Águias que têm rotas migratórias pela Ucrânia mudaram seus trajetos de voo para evitar áreas afetadas pelo conflito, diz estudo. Dados de GPS revelaram que as águias-da-mancha-maior não apenas fizeram grandes desvios após o início da invasão, mas também reduziram as paradas para descanso e reabastecimento, ou as evitaram completamente.
O resultado, dizem os pesquisadores, é que as aves de rapina vulneráveis levaram mais tempo para chegar aos seus locais de reprodução e provavelmente gastaram mais energia para chegar lá. “É como se você fosse correr uma maratona sem pausas para água. E no final, alguém pede para você correr mais sete ou oito milhas,” disse o coautor do estudo, Charlie Russell da Universidade de East Anglia, na Inglaterra.
Os pesquisadores alertaram que a situação pode atrasar a reprodução, pois as águias podem precisar de mais tempo para se recuperar, e afetar as chances de sobrevivência dos filhotes, já que as presas podem ser menos disponíveis quando os ovos eclodem.
Russell e seus colegas relataram para a revista Current Biology como analisaram as rotas de migração de 19 águias-da-mancha-maior enquanto elas voavam pela Ucrânia até os locais de reprodução no sul da Bielorrússia em março e abril de 2022, apenas semanas após a invasão russa da Ucrânia ter começado. Enquanto as fêmeas viajam a partir dos locais de inverno na Grécia, os machos viajam de locais no leste da África.
Eles compararam essas rotas com 65 migrações registradas de 20 aves em 2018-21. As descobertas sugerem que as águias viajaram, em média, 85 km a mais após a invasão. Russell disse que uma águia acrescentou 250 km ao seu trajeto.
A jornada demorou, em média, 55 horas a mais após o início do conflito, com os machos apresentando uma velocidade de voo menor do que antes do conflito. E enquanto 90% das águias faziam paradas na Ucrânia antes do conflito, apenas 32% fizeram isso após a invasão, com alguns locais sendo completamente evitados.
A equipe disse que os maiores desvios de um caminho direto ocorreram onde a atividade militar era maior.

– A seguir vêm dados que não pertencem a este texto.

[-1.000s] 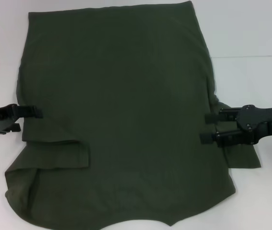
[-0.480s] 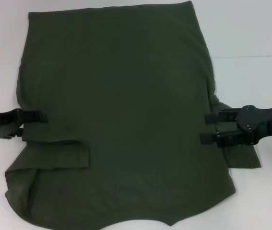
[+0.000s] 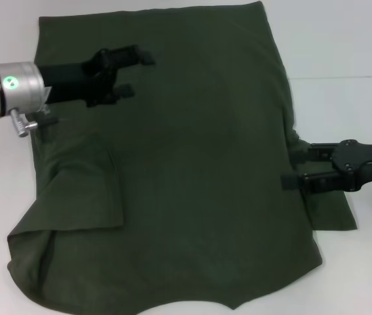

No entanto, Russell disse que o grau em que as águias pareceram ser afetadas variou.
De fato, enquanto uma águia, apelidada de Borovets, continuou a voar via Kiev apesar dos combates intensos, outra, conhecida como Denisa, mudou sua rota após voar a menos de um quilômetro de explosões e batalhas nos arredores da cidade.
Russell disse que os desvios pareceram ter sido feitos de improviso em resposta a eventos esporádicos. “Não é como se os pássaros estivessem checando as notícias toda manhã para descobrir onde deveriam ou não voar em suas migrações,” ele disse.
Ele afirmou que os resultados podem subestimar o impacto do conflito, considerando que algumas águias também podem estar expostas a tais estresses durante o próprio período de reprodução. “Neste momento, não há muito que possamos fazer, mas é importante que compreendamos os estresses nessas populações, para que em um cenário pós-conflito possamos ajudar não apenas a apoiar as populações de águias-da-mancha-maior e ajudá-las a se recuperar, mas também os ecossistemas como um todo,” acrescentou.
Dr. Josh Milburn, um filósofo da Universidade de Loughborough, no Reino Unido, cuja pesquisa explora questões éticas sobre animais e guerra, disse que o estudo amplia o que já se sabe sobre os efeitos negativos do conflito sobre os animais domésticos e selvagens em cativeiro da Ucrânia.
“Em raras ocasiões, os animais selvagens podem se beneficiar do conflito humano,” ele disse. “Mas as descobertas deste estudo ecoam o que sabemos de pesquisas anteriores, focadas em outras zonas de guerra: a guerra tem um impacto esmagadoramente negativo sobre os animais selvagens – tanto em termos de metas de conservação quanto em termos do sofrimento dos animais individuais.”